Writing a script is like taking notes while cooking. You can tweak and edit the recipe all you want, you can come back in 6 months and try it again, and you don’t have to try to remember what went well and what didn’t. To cook the recipe again we can hit a single button in RStudio to run an entire script.

You can also leave comments for yourself or others to read in your script. Lines that start with # are considered comments and will not be interpreted as R code.

Console

  • Code is run/executed
  • Commands are typed at the prompt > symbol
  • R runs the commands when you press enter
  • What you write here is lost when your RStudio session ends

Script

  • A record of commands to send to R
  • A plain text file with a .R extension
  • File → New File → R Script, or Shift+Cmd+N (Mac) or Ctrl+Shift+N (Windows)
  • Regularly save scripts to avoid losing your work
  • R code in a script can be sent to the console with Cmd+Enter (Mac) or Ctrl+Enter (Windows)
  • Leave comments by starting lines with #
  • Insert sections with Shift+Cmd+R (Mac) or Ctrl+Shift+R (Windows)

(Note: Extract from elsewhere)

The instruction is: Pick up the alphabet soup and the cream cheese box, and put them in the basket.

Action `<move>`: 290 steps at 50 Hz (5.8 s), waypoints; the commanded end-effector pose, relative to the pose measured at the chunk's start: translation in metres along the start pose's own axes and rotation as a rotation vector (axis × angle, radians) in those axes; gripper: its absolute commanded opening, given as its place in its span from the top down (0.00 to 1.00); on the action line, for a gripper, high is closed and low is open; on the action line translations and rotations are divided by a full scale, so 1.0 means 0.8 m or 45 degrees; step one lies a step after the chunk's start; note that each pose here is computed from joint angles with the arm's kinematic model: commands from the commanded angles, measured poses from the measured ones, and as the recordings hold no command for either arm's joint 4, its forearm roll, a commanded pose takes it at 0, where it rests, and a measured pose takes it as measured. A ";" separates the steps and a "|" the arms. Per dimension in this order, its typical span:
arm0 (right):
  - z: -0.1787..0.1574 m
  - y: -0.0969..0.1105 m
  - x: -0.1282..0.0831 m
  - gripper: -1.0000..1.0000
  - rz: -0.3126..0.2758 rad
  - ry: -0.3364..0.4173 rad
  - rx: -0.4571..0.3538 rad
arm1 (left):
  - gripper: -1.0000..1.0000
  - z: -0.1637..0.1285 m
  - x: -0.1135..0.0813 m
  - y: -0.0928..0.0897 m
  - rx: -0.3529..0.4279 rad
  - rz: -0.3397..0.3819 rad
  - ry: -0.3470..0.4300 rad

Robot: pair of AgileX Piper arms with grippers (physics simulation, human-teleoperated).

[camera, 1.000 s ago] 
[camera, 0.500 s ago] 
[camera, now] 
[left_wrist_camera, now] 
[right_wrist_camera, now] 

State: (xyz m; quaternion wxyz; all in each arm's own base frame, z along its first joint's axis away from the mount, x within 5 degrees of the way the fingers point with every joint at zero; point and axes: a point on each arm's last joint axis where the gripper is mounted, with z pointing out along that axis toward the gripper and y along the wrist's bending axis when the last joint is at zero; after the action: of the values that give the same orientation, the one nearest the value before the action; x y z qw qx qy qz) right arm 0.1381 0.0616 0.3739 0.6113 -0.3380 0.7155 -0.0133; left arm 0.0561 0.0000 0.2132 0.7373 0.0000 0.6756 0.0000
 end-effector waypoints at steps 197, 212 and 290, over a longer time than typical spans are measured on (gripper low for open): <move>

Most of your R code should be saved in a script, but sometimes we need to do things that we don’t need to preserve in our script. For example, we shouldn’t put commands to install packages in our scripts, but we do need to load the packages we use at the start of a script.

R Fundamentals

Go ahead and type a math equation into the console and hit enter. Note how the result is printed immediately. Now create a script, save it as something like ‘analysis.R’, type the equation in, and hit enter. Note how the cursor moves to a new line. To run the equation in the script, click anywhere on the line of code and either click the ‘Run’ button on the top right of the script, or use Cmd+Enter (Mac) or Ctrl+Enter (Windows) to send the equation to the console.

From now on, use a script to write and execute the code in this workshop.

Assignment

In R, we can assign values to objects by using the assignment arrow <- (shortcut Alt+- on Windows/Linux and Cmd+- on Mac). Whatever is on the right of the arrow will be assigned to whatever is on the left. To create an object we provide a name for the object and assign a value.

For example, to assign the number 50 to an object called weight:

weight <- 50
weight
[1] 50

We can do calculations with objects and store the results in other objects:

weight_lb <- weight * 2.2
weight_lb
[1] 110

We can override assignment

weight <- 100

Even though we’ve changed the value of weight, the value of weight_lb does not change, unless we run the conversion to pounds again.

When naming objects:

  • use nouns
  • be descriptive but concise
  • use a consistent code style (like lower_snake)

Functions

Functions are the workhorse of many programming languages, including R. Functions usually take one or more inputs, do something with the input, and create an output. We can think of a function as a piece of ‘canned code’ because they are made up of one or many lines of code in the background.

Inputs are called arguments. Understanding which function to use to achieve a particular task comes with time and experience. To understand which arguments can be used we can look at the documentation provided for the function.

Let’s look at the round() function as an example. To learn more about a function, you can type a ? in front of the name of the function, which will bring up the documentation for that function:

?round

We can see that round() takes x, a numeric vector, and an option called digits to indicate how many decimal places to round to. X is required so we need to provide it. We’ll come back to vectors later, but for now we can think of vectors as one or more values:

round(x = 3.1412)
[1] 3

Note we get back 3. So the default behaviour is to round to whole numbers. If we wanted to specify differently, we could supply the digits option:

round(x = 3.1412, digits = 2)
[1] 3.14

When specifying arguments in the order expected by the function we don’t have to name them:

round(3.1412, 2)
[1] 3.14

But it makes your code clearer to name arguments, especially when you’re learning.